With a society that is so brutally set
against this Movement, the Rastafarians
started their own communes, some of which
continue to thrive until this very
day.
Fillmore Alvaranga then tells us, when
dreadlocks came into the picture. He points
to the Mau Mau freedom fighters in Kenya,
Africa. Barry Chevannes tells us how the
militancy of a certain group back in the
late 1940's also started to carry dreadlocks
as a sign of protest against the powers of
downpression called Babylon system.
This also triggered a reverend Claudius
Henry who came from America and started to
preach doctrines in Jamaica. Eventually, the
colonial government charged him with
subversive activity and it was said he wrote
a letter to Cuba asking for an invasion. As
he was charged, some people came and tried
to liberate him out of prison. In the
resulting gun fire, the colonial government
had found another reason to downpress
Rastafari even further.
When two or three Rasta's would stand
together at the corner of the street, people
were encouraged to report it to the police.

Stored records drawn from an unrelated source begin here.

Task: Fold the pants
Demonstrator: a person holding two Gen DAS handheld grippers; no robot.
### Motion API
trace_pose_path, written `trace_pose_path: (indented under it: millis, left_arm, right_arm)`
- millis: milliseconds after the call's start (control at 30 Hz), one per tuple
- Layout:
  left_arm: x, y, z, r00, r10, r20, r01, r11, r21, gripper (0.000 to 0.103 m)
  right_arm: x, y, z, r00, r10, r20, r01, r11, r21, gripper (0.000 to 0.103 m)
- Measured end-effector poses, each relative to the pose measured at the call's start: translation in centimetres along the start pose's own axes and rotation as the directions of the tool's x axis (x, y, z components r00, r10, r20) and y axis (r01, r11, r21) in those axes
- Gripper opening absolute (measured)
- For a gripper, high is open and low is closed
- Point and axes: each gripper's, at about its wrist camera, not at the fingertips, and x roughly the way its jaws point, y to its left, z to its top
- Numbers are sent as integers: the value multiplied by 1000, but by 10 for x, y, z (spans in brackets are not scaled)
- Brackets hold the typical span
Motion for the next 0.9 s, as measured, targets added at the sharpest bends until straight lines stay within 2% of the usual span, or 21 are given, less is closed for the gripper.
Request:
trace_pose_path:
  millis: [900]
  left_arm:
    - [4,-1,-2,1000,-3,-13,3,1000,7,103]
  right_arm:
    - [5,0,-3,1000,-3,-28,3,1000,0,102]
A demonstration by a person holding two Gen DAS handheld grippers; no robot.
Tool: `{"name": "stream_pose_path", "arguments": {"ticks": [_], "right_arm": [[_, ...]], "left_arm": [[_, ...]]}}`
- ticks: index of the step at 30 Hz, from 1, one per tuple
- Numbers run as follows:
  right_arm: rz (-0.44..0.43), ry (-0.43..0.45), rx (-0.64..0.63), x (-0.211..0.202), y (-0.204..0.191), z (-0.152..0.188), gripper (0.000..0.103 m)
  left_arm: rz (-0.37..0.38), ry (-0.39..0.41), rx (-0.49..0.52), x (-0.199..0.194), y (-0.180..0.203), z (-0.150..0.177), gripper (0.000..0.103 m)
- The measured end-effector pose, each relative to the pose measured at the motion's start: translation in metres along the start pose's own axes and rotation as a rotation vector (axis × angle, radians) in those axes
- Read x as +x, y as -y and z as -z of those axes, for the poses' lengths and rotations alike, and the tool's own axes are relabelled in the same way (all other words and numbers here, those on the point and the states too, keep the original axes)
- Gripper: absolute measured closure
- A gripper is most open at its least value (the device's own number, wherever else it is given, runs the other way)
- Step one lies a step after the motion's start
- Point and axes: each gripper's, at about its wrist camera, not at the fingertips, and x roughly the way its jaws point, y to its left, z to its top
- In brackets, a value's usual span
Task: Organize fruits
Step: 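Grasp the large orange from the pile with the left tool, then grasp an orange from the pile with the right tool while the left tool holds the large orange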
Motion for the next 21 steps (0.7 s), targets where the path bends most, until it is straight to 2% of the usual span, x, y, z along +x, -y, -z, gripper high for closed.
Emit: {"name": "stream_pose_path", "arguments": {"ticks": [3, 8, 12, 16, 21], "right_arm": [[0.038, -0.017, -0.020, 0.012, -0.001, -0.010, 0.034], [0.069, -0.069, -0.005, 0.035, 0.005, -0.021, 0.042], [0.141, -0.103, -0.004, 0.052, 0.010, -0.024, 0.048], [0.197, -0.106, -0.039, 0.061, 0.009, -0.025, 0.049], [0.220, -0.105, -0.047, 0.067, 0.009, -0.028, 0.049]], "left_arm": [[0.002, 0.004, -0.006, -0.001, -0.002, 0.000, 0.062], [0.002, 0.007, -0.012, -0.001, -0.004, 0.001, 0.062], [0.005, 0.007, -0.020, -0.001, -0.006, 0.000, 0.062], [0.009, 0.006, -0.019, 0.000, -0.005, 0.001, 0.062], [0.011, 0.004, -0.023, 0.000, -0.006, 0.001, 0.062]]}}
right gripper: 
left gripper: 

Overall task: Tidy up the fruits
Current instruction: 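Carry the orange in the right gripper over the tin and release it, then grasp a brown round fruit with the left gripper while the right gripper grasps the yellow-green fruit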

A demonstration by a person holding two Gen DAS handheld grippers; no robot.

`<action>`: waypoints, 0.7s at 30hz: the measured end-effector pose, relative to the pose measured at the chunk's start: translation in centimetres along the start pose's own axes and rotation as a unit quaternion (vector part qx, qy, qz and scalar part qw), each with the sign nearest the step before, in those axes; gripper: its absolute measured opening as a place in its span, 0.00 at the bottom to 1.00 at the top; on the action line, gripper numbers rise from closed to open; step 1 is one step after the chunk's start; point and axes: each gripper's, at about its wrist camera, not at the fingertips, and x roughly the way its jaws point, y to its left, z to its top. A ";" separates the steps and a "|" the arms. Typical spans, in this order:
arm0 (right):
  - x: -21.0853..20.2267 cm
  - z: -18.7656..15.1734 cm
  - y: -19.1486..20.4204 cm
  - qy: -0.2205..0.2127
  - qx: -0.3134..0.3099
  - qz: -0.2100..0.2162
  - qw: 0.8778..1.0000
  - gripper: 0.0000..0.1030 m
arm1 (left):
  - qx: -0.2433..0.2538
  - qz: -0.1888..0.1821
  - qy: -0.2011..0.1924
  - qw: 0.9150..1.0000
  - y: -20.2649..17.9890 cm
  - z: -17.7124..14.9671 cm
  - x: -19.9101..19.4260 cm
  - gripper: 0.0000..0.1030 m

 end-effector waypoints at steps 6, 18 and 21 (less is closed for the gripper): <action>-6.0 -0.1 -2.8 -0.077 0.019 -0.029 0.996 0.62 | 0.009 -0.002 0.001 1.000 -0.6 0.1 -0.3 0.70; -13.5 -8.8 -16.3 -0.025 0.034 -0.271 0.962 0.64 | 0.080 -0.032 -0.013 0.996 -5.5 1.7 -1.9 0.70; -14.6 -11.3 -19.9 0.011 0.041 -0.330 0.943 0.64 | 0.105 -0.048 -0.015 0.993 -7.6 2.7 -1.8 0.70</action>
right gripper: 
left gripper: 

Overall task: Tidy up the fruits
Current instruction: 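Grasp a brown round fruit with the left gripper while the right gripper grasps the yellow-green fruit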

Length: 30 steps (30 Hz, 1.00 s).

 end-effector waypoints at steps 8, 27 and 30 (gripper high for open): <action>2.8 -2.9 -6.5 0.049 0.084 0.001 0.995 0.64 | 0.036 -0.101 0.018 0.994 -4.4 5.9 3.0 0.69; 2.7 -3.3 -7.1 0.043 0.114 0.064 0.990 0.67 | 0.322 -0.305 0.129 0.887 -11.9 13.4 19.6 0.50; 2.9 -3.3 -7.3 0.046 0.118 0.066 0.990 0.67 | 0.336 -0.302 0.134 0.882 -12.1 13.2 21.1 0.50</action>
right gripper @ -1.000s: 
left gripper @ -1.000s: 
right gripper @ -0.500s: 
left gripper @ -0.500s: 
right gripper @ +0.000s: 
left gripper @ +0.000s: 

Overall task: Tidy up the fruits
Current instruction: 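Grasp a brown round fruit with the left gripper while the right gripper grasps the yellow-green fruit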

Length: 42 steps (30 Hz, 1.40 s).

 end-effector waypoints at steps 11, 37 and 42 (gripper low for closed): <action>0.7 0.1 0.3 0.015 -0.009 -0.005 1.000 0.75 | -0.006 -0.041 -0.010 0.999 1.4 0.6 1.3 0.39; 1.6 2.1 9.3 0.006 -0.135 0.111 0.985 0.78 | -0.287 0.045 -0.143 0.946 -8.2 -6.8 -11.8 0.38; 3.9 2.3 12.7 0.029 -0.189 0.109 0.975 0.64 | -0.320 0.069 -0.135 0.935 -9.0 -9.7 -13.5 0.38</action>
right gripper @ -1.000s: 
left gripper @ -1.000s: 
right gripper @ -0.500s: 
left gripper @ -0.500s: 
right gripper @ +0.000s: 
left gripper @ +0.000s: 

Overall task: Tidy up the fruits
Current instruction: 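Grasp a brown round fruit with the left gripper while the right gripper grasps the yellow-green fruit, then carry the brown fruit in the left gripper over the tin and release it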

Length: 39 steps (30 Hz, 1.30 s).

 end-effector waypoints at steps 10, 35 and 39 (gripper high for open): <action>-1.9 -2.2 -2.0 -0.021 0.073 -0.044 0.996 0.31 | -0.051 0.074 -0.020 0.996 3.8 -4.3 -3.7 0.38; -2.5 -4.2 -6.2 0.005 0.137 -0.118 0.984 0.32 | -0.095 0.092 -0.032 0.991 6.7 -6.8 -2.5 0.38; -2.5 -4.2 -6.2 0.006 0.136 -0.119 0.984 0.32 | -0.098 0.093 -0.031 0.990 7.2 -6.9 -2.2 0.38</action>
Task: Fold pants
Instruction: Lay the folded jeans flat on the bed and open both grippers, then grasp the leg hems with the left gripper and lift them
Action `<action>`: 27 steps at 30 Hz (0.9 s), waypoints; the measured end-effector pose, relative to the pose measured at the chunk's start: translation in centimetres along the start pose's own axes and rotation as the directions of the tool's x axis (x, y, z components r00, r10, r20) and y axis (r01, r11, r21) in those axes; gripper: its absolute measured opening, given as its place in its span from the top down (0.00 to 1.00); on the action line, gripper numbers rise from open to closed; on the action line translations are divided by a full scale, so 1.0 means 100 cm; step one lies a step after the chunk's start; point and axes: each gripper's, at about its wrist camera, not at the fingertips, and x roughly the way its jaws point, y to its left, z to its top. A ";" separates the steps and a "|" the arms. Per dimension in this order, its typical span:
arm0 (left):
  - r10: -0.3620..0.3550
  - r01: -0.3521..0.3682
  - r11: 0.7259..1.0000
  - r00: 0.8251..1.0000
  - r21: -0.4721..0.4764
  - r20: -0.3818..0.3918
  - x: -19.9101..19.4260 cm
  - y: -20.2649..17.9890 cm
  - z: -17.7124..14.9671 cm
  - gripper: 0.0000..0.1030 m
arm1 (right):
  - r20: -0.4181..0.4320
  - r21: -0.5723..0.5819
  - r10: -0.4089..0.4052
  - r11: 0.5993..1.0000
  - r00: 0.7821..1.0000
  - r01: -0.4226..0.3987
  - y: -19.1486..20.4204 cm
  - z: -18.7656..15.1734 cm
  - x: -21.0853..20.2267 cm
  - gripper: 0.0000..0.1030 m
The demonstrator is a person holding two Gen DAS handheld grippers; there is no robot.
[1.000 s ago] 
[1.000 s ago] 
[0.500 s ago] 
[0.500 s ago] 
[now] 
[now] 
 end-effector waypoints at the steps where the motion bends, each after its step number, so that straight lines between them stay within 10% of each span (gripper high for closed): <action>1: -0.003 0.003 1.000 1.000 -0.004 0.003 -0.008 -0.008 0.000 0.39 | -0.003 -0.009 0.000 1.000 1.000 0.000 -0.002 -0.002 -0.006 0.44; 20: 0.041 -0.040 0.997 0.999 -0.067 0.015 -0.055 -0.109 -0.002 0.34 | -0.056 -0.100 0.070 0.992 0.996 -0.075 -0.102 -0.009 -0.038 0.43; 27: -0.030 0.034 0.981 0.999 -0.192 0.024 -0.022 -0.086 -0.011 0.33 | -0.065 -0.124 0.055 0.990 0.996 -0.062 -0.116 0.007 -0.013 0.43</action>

That enraged Mortimer Planno, who together
with a few brethren wrote an appeal to the
University to come and research the
Movement, in order to see that there is no
reason for the persecution.
So said, so done. It went further, as the
Jamaican governor was more or less forced to
organize a ten-man Rasta delegation to the
African continent. They went to Kenya and
had reconciliation with the descendants of
tribes that had sold the Jamaicans' fore parents
as slaves to the white slave traders. they
went to Ethiopia where Haile Selassie told
them that there was land for them:
Shashamane.
But then there was another incident, in
1963. Again, Rastas were accused of killing
and putting a gas station to fire. Three
were shot, three hundred were arrested for
being a Rasta. And, according to Fillmore
Alvaranga, this happened under the motto:
"If the prison can't hold them, throw
them in the cemetery"...
Rastas were then more or less declared
outlaws: "wanted dead or alive".
Literally. Police harassed them everywhere,
forcing many to cut their locks. We see
someone in the streets agreeing to this
policy. Agreeing to the governor saying to
"arrest Rastas, dead or alive"...
"Persecution elevated the movement's
status among the people", the narrator
tells us. The younger generation was
attracted to the Movement. Emperor Haile
Selassie's visit to Jamaica in 1966 also
helped easing the tensions.
The Movement continued to develop, and
the different camps began to have different
doctrines and names: Nyabinghy, Twelve
Tribes, et cetera. But one thing remains
firmly: "repatriation is a must"...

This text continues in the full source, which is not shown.